* Task requirements *
Only lines with the string "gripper" matter here; gather them from the material below.
(Data excerpt Opens)
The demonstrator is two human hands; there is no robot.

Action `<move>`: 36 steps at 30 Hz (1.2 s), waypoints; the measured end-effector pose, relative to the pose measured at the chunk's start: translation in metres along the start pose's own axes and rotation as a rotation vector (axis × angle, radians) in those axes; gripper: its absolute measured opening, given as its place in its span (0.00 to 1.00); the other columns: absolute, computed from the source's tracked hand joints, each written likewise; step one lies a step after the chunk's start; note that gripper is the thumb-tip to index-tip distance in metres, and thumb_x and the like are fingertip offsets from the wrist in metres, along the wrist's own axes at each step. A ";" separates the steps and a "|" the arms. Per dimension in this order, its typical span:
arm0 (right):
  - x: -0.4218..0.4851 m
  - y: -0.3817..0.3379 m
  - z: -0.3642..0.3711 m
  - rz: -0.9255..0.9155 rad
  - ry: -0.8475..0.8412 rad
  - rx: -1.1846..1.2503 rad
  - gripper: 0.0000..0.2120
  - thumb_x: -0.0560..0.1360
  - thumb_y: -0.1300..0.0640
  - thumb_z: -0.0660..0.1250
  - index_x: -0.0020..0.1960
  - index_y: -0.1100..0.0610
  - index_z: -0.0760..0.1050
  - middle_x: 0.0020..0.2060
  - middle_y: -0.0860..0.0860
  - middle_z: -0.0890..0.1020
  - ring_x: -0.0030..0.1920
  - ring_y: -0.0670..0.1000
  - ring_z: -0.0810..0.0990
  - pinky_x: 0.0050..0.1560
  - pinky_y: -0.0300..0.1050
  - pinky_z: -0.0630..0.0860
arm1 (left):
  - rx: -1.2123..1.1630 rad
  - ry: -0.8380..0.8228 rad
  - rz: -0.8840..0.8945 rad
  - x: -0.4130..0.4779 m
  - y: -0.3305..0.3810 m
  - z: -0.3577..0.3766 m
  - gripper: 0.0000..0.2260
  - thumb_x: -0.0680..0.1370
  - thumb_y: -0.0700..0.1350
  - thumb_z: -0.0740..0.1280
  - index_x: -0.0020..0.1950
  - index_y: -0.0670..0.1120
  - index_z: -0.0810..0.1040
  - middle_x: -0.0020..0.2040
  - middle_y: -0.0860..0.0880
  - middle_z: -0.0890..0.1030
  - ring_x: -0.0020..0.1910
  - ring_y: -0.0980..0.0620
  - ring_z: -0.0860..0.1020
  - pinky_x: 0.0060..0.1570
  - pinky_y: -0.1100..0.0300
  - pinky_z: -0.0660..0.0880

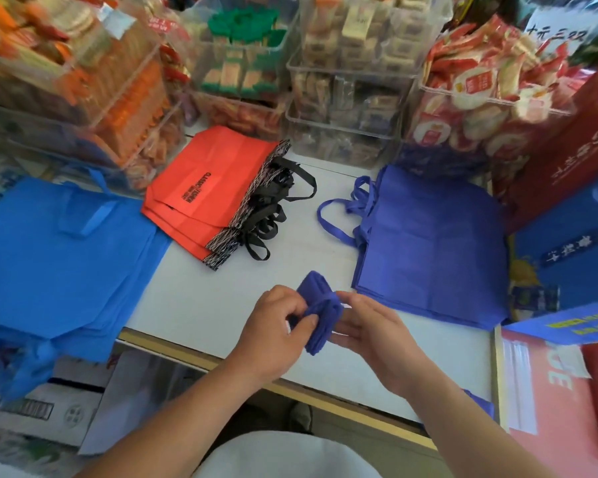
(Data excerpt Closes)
* Exercise solution *
Action `<move>`: 36 steps at 30 Hz (1.2 s), waypoints; the measured end-effector pose, relative to the pose measured at the chunk's start: translation in metres along the start pose's own axes and rotation as a rotation vector (axis × angle, radians) in those axes; gripper: its absolute measured opening, given as its place in its span (0.00 to 1.00); the other columns: absolute, computed from the source's tracked hand joints, each written likewise; step one lies a step after the chunk's start; note that gripper is the thumb-tip to index-tip distance in metres, and thumb_x and the like are fingertip offsets from the wrist in metres, along the wrist's own axes at each step. A ";" separates the steps and a "|" the arms. Per dimension in this order, its typical span:
  - gripper: 0.0000..0.2120
  - gripper: 0.0000..0.2260

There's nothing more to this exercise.